While on an airplane yesterday, I was reading David Platt’s new book Counter Culture. This quote wrecked me at 30,000 feet…
I listen to the way contemporary Christians talk (especially, though not exclusively, younger evangelicals), I perceive fierce opposition to injustice regarding the poor, the orphan, and the enslaved. I observe increased awareness of social issues: a plethora of books written, conferences organized, and movements started that revolve around fighting hunger, alleviating poverty, and ending sex trafficking…
On popular issues like poverty and slavery, where Christians are likely to be applauded for our social action, we are quick to stand up and speak out. Yet on controversial issues like homosexuality and abortion, where Christians are likely to be criticized for our involvement, we are content to sit down and stay quiet. It’s as if we’ve decided to pick and
choose which social issues we’ll contest and which we’ll concede. And our picking and choosing normally revolves around what is most comfortable — and least costly — for us in our culture.
Jesus called us to a cross (Luke 9:23), not a cozy a la carte of spiritualism where we can pick and choose which issues are most important to God and society.

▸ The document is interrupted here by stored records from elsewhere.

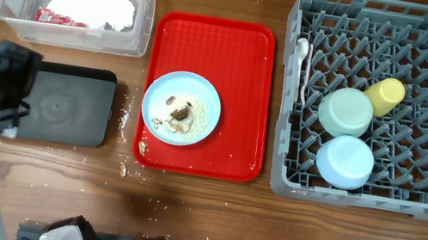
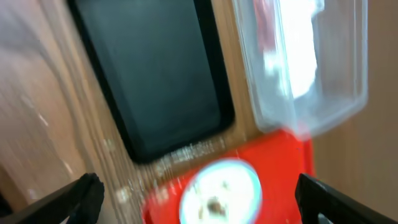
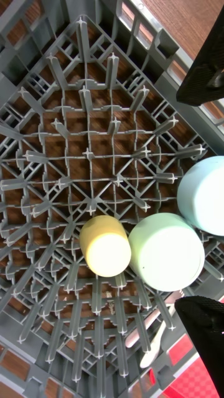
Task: Sort waste into correct bins and load items into the dishwasher rack
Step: 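Reach the left gripper to the light-blue plate rim and grasp it, then lift the plate and carry it left over the black tray, then tilt the plate to dump rice and scraps onto the black tray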
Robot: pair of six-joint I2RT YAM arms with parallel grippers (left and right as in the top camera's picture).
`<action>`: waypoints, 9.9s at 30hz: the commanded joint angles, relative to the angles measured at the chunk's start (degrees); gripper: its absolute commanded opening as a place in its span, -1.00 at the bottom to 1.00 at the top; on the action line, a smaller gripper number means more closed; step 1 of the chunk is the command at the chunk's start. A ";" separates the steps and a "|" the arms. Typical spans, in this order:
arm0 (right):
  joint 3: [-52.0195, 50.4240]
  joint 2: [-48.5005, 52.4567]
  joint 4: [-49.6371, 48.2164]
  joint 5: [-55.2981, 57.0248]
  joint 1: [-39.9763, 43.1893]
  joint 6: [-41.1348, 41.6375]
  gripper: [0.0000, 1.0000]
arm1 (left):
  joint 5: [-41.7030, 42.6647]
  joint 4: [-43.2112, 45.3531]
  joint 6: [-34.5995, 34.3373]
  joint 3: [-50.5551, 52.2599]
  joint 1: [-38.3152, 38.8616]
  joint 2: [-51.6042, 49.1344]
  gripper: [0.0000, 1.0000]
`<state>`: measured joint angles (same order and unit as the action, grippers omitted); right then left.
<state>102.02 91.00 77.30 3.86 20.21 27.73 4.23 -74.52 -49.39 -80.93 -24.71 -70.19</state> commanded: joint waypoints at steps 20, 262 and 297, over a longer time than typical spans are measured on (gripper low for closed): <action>-0.31 -0.13 -0.17 -0.79 0.07 -0.59 1.00 | 0.37 10.38 -0.50 0.57 47.91 -8.83 1.00; -0.31 -0.13 -0.20 -0.79 0.07 -0.59 0.99 | 34.10 20.20 25.03 3.28 -6.71 -18.91 -0.92; -0.31 -0.13 -0.20 -0.79 0.07 -0.59 1.00 | 62.53 23.91 37.38 13.35 -26.32 -19.04 -0.92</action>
<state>102.02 91.00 77.25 3.84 20.21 27.73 63.31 -51.13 -16.49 -67.85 -50.33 -89.67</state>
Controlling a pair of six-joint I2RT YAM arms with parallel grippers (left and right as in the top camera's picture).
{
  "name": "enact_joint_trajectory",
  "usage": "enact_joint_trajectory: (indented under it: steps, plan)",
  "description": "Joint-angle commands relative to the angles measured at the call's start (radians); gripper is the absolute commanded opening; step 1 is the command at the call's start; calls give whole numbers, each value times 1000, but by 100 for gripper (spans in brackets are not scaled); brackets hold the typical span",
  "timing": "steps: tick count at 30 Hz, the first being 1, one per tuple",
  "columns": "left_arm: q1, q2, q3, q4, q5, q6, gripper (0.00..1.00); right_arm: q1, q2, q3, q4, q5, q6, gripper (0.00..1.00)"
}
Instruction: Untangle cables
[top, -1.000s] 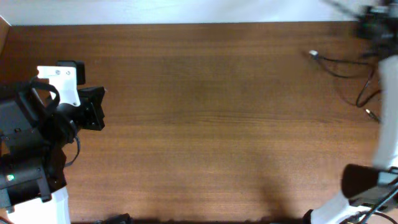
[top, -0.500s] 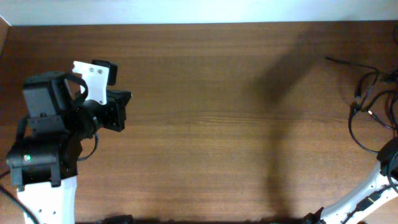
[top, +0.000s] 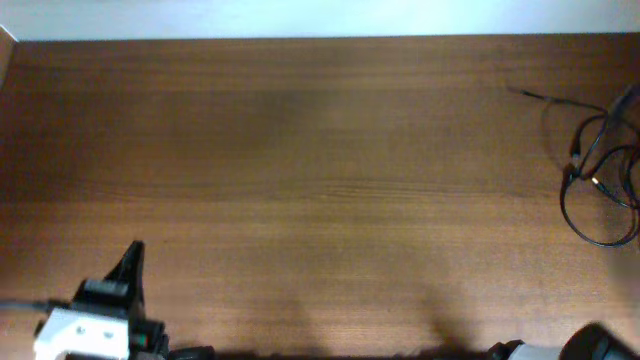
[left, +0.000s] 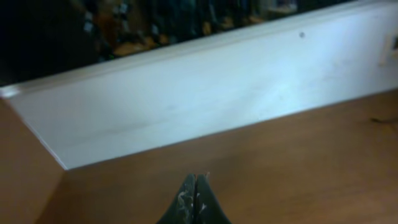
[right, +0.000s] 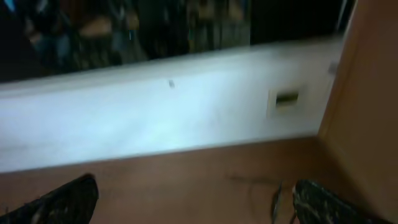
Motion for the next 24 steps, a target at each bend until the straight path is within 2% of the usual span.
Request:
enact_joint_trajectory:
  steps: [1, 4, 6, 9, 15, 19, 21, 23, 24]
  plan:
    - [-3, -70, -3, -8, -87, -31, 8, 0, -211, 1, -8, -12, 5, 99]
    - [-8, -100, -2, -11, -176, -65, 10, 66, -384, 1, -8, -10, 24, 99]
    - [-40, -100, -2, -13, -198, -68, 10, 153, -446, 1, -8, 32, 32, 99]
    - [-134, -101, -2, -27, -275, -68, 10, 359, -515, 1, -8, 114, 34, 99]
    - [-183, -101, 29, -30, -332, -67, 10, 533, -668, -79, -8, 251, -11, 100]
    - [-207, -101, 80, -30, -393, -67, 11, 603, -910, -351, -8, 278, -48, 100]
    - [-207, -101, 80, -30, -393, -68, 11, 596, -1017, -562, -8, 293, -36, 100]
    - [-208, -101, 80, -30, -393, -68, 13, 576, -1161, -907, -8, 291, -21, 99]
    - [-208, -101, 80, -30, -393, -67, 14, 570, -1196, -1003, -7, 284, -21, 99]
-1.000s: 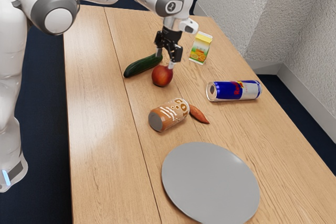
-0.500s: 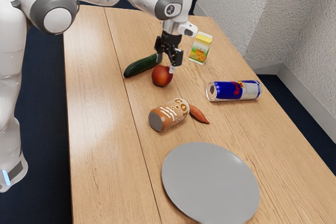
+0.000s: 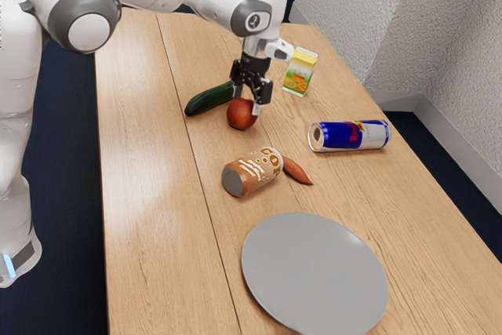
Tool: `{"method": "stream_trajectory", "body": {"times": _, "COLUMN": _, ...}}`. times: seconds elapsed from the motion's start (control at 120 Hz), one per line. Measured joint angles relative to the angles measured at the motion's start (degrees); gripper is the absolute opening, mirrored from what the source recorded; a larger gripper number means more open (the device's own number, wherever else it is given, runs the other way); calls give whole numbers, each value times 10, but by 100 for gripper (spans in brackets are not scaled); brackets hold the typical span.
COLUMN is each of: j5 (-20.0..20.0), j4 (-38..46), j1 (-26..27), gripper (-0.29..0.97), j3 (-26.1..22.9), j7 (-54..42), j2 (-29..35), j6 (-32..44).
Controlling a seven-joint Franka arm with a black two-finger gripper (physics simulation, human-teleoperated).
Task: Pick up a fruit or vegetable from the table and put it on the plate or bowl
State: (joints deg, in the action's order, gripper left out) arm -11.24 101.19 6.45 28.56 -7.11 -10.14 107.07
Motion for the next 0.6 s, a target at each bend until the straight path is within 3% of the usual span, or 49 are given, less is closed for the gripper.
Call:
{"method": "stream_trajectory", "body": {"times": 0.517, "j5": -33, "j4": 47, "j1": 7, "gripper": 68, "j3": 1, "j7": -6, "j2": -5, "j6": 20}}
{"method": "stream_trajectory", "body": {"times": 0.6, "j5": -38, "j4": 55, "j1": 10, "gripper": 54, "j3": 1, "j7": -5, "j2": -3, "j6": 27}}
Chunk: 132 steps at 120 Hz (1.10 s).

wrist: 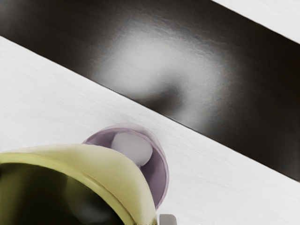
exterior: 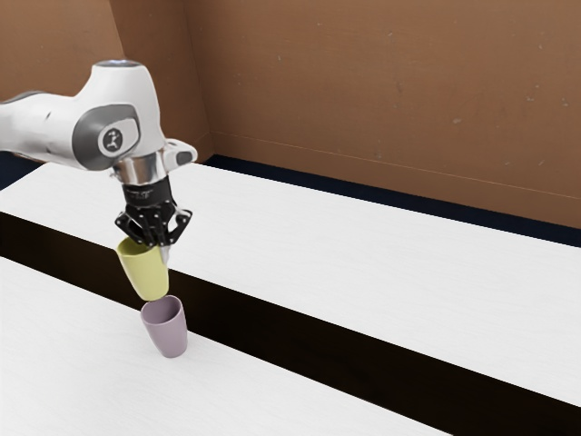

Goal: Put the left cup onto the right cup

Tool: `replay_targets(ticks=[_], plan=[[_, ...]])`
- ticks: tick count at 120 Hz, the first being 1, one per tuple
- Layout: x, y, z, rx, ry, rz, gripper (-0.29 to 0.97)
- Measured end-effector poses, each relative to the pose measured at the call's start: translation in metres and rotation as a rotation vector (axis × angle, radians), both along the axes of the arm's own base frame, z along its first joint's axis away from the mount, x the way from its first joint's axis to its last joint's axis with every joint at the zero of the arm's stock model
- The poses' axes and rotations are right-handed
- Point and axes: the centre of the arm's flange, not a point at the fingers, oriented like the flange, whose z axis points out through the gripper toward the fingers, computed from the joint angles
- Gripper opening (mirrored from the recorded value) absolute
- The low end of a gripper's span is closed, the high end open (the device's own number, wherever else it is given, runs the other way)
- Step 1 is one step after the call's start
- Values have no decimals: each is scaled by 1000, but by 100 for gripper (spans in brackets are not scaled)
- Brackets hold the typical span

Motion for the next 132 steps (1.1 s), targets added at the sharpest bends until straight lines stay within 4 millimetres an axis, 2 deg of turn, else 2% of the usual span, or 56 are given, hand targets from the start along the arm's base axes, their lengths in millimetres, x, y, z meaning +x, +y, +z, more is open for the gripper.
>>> replay_targets(ticks=[72,132], plan=[[-9,-4,-20,14,29,133,-10],[4,0,-30,22,-10,162,-10]])
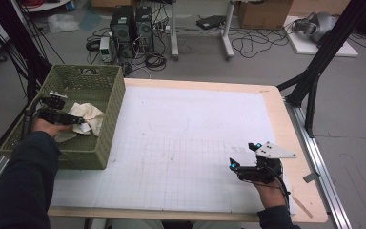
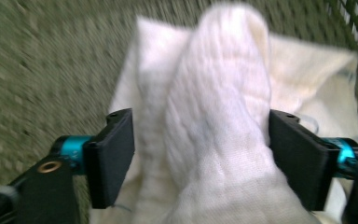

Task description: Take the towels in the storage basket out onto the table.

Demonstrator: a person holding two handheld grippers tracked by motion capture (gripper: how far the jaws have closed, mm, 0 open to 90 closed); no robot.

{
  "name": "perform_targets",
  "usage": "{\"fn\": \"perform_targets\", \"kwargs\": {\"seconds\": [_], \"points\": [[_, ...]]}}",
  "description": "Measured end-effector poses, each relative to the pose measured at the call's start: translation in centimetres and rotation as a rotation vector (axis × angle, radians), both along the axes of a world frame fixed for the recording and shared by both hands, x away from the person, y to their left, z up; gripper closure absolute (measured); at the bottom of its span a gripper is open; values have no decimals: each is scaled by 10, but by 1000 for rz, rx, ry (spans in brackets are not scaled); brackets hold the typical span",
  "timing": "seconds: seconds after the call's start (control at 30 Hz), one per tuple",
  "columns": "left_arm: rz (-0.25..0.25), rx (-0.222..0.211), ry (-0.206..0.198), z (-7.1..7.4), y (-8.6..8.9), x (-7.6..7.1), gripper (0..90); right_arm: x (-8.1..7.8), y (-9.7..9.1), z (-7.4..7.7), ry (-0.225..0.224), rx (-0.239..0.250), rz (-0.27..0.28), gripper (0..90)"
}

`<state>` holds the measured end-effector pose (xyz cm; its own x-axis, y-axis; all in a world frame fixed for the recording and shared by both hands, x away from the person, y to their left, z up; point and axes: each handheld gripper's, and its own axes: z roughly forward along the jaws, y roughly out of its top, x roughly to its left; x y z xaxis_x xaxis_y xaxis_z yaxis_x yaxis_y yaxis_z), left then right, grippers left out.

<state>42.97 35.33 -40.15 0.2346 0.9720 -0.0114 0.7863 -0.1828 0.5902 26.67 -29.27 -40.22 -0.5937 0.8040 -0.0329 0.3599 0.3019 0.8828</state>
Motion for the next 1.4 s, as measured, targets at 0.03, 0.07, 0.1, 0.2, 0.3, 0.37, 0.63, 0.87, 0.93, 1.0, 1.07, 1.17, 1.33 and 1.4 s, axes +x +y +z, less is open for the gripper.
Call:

As believers, are we going to fully embrace Christ’s Gospel, or rummage through it for the “safer” and more “comfortable” issues that are politically correct in our culture and less threatening to our social status?
Jesus doesn’t call us to a place called “safe,” he calls us to take up a cross and be willing to die for him.
Platt goes on to say…
“…much of our supposed social justice is actually a selective social injustice. We may recognize that what we thought were separate social issues are in fact all intimately connected to our understanding of who God is and what God is doing in the world. In the process, we may find that the same heart of God that moves us to war against sex trafficking also moves us to war against sexual immorality. We may discover that the same gospel that compels us to combat poverty also compels us to defend marriage. And in the end, we may resolve to rearrange our lives, families, and churches around a more consistent, Christ-compelled, countercultural response to the most pressing social issues of our day.”
It sounds like David Platt’s Counter Culture is a very timely word of admonition for evangelicals in this hour and an urgent call to return to the “whole counsel of God” in our generation (Acts 20:27).